Additionally, Taibbi initially reported, “Although several sources recalled hearing about a ‘general’ warning from federal law enforcement that summer about possible foreign hacks, there’s no evidence – that I’ve seen – of any government involvement in the laptop story.” It is unclear whether Baker’s involvement in vetting the “Twitter Files” led Taibbi to draw that conclusion and whether Baker omitted files that would have shown the federal government intervening in Twitter’s suppression of the Hunter Biden laptop story.
The second installment published by Weiss revealed Twitter’s “blacklisting” of prominent conservatives, including Fox News host Dan Bongino, Turning Point USA’s Charlie Kirk, as well as Stanford University’s Dr.

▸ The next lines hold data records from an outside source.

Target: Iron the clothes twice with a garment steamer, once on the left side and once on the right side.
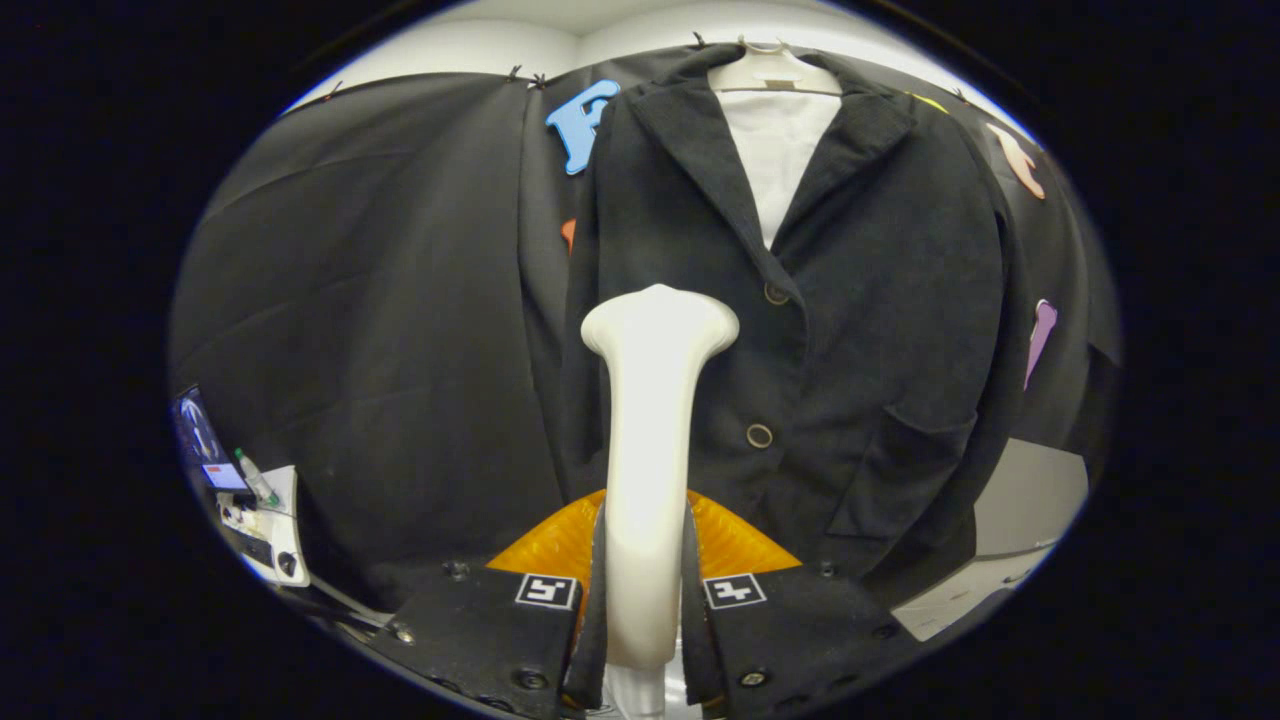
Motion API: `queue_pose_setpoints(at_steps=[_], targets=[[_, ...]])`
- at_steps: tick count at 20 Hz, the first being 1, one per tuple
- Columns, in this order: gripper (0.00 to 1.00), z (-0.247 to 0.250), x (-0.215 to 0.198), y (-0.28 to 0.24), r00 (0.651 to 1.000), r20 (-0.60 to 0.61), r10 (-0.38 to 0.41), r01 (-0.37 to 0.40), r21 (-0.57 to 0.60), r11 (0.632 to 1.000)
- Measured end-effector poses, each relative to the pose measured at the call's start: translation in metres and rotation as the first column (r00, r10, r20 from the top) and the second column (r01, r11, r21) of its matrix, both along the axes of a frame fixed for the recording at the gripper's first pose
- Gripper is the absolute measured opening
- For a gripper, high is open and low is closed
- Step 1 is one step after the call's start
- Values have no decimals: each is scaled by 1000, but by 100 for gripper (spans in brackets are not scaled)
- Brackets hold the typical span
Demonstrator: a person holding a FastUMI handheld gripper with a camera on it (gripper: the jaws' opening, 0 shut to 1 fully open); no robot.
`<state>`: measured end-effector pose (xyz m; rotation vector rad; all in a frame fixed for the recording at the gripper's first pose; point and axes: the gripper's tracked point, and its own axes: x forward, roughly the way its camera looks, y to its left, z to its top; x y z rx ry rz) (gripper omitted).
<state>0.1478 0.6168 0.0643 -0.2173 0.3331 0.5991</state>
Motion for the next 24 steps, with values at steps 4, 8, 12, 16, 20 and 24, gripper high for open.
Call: queue_pose_setpoints(at_steps=[4,8,12,16,20,24], targets=[[33,-17,-2,-10,1000,-25,-8,8,-18,1000],[33,-38,-4,-18,998,-60,-15,13,-35,999],[33,-61,-5,-24,995,-100,-21,16,-55,998],[33,-85,-9,-32,990,-134,-29,19,-75,997],[33,-105,-11,-38,985,-167,-36,21,-92,996],[33,-106,-13,-40,982,-182,-43,26,-97,995]])
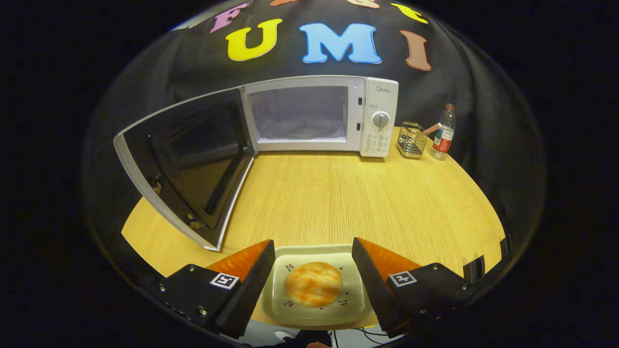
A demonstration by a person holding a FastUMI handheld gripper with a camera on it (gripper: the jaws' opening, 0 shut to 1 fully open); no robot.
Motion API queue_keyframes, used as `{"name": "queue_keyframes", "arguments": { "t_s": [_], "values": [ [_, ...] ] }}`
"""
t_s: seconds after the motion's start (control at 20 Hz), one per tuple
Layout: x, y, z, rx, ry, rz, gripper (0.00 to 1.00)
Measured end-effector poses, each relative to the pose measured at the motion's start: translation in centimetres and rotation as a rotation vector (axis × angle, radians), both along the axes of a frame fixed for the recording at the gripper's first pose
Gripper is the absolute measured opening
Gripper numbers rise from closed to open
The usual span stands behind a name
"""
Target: Open the microwave, put the food inside, and close the microwave door.
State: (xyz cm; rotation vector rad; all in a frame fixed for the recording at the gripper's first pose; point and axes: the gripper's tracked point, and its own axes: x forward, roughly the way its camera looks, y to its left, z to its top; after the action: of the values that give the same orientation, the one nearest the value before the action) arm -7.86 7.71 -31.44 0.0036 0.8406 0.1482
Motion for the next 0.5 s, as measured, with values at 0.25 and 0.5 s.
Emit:
{"name": "queue_keyframes", "arguments": {
  "t_s": [0.25,0.5],
  "values": [
    [-1.7,-0.1,-2.5,0.002,0.094,0.001,0.97],
    [-2.9,0.2,-4.4,-0.002,0.176,0.012,0.97]
  ]
}}
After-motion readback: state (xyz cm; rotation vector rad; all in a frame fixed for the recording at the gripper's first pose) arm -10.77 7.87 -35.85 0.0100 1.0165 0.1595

Jay Bhattacharya, a longstanding opponent of COVID groupthink during the pandemic who expressed opposition to lockdowns.
Internal communications also reveal Twitter staffers admitting that the popular right-wing account Libs of TikTok never violated its “hateful conduct” policy despite being punished several times for allegedly doing so.
Those revelations appear to contradict what former Twitter CEO Jack Dorsey told Congress in 2018, when he testified under oath that Twitter did not censor or shadowban conservatives.
The third, fourth and fifth installments of the “Twitter Files” focused on the permanent suspension of former President Trump around the Capitol riot in January 2021.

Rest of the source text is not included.